Friday, October 25, 2013

Quest For The Cup

Hello, Faithful Friends.

I honestly didn't expect to be writing here again so soon but what can I say; some people like retail therapy and some people prefer writing therapy.

We're in an employer's market right now so articles about how aspiring job candidates can excel during interviews, make a good impression on the job, distinguish themselves from their peers and increase their work-place value are commonplace. Unfortunately, given our current economic climate, you really don't see a lot of write-ups that put the onus on the other side of the desk.  

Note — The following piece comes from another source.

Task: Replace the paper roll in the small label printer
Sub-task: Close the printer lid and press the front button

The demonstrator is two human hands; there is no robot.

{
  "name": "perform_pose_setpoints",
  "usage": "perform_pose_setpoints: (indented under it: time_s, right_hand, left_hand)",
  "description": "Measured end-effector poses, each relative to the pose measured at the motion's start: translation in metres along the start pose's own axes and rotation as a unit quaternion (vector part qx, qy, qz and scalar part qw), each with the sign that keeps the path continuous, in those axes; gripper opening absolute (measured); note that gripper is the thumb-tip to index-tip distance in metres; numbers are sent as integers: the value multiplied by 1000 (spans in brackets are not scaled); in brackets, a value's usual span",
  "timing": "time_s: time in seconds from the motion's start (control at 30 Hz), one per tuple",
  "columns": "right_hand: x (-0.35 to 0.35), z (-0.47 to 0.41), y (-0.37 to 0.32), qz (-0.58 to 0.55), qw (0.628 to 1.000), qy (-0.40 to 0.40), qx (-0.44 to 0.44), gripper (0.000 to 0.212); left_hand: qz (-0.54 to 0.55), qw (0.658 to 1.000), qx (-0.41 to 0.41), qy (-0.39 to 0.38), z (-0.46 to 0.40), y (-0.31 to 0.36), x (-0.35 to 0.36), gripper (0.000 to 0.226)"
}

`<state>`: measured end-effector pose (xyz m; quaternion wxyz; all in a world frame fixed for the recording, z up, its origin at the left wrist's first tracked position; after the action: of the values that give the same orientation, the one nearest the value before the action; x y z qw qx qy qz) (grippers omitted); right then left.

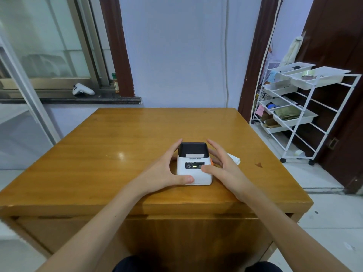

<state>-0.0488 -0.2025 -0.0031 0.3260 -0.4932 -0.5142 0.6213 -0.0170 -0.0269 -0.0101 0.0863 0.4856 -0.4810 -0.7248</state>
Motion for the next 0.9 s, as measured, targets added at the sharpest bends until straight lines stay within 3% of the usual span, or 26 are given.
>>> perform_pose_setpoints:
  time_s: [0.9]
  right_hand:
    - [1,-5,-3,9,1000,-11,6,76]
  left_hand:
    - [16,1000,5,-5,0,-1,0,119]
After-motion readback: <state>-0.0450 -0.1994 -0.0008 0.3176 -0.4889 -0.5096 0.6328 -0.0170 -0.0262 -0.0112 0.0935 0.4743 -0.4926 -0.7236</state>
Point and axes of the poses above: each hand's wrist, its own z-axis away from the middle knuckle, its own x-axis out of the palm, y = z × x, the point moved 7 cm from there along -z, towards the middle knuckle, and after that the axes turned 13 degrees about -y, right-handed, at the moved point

So, you know me, wherever I see a glaring deficit I'm there to help.  As such, here's:

  1. "What Is Your Greatest Weakness" Is A Dumb-Assed Question Seriously, most behavioral interviews are ridiculous and waste gobs of time for employer and employee alike. Instead of asking about goofy, theoretical shit, take this opportunity to really dig into the applicant's resume. If the required duties and responsibilities for the position have been discussed and you've asked the applicant about relevant work experience and/or training, then their suitability (or lack thereof) should be blatantly obvious to the both of you. Now, I'm not saying that you need to grill the candidate like Claus von Bülow but if the interview is finished in the same time it takes to nuke a Hot Pocket or the interviewee tries to dis-spell a protracted moment of awkward silence with random questions about the weather, then may want to revise you interviewing technique.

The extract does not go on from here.